Uma médica, especialista em doenças infecciosas, explica que o resultado do
primeiro laudo também deveria ser negativo.
“De 0,90 para baixo, está negativo. Aqui está 0,15 e aqui está 0,15, está
tudo igual. A única diferença entre esses dois exames é a palavra ‘não’ antes de
‘reativo’. Esse índice que está marcado no exame condiz com o resultado
‘negativo’”, revelou a médica Tânia Vergara, membro da Sociedade Brasileira de
Infectologia.
“Nos entendemos que há indícios flagrantes de que o laudo foi adulterado”,
disse o procurador de Justiça Marcos André Chut.
“Ainda que o resultado fosse positivo, apenas como suposição, nós sabemos que
essa doença, no Brasil, hoje, é muito bem tratada. O Brasil tem prêmio de
reconhecimento pela excelência do serviço prestado aos portadores dessa doença e
gratuito”, ressaltou o defensor público Marcelo de Oliveira Coelho.
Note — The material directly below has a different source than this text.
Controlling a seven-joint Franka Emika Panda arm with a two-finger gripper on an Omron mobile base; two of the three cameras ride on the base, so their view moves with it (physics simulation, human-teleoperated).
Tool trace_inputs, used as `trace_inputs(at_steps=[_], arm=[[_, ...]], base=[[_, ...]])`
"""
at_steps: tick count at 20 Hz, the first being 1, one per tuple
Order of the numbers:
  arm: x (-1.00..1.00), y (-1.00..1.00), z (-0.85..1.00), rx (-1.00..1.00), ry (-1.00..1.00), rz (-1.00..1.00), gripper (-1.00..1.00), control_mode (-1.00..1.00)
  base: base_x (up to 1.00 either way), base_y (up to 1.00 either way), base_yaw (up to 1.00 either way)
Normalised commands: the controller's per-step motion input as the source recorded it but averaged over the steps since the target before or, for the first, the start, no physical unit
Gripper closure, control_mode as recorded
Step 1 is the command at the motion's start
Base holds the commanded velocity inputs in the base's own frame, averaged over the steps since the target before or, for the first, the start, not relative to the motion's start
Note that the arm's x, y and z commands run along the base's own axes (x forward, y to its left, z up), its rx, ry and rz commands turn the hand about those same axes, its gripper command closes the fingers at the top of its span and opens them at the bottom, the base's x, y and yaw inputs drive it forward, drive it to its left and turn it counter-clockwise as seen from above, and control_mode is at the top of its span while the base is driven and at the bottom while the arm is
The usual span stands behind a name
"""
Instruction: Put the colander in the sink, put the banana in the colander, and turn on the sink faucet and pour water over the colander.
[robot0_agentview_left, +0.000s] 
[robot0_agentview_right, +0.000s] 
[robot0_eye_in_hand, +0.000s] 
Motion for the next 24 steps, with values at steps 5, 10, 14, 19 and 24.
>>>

Outro problema: a contraprova do exame não foi apresentada.
“Quando o teste anti-HIV dá positivo, ou reativo, ele é chamado novamente ao
laboratório para colher uma nova amostra em dia diferente”, afirmou Tânia
Vergara.
A partir da suspeita de adulteração do resultado do exame, os promotores
decidiram instaurar um procedimento criminal para investigar se houve fraude ou
não. E a menina continua no meio de uma briga judicial. O Ministério Público
entrou com um mandado de segurança para que a criança volte a conviver com a
família de Paraíba do Sul, a primeira na fila de espera para adoção.
Diante dos indícios de fraude no laudo, a desembargadora determinou que, em
vez de ficar com a família do Rio, a criança voltasse para o abrigo.
Na quinta-feira o casal que está na lista oficial de adoção teve que devolver
a menina de 1 ano e 2 meses às freiras que cuidam da instituição. Enquanto a
disputa judicial continuar, o futuro da criança permanece incerto.
O casal que apresentou o laudo sob suspeita não quis gravar entrevista. A
advogada Silvana Moreira diz que os clientes dela decidiram não tratar do
assunto publicamente porque a criança merece ter a privacidade de sua história
de vida respeitada.
A desembargadora Helena Cândida Gaede reforçou que a decisão de manter a
criança no abrigo é para evitar a formação de vínculos afetivos com as duas
famílias até a apuração dos fatos.
O Jornal Nacional também procurou a bioquímica Nina Machado e Mello que
assinou os laudos, mas ela preferiu não gravar entrevista. Em nota, ela afirma
que já esclareceu todos os fatos à promotoria.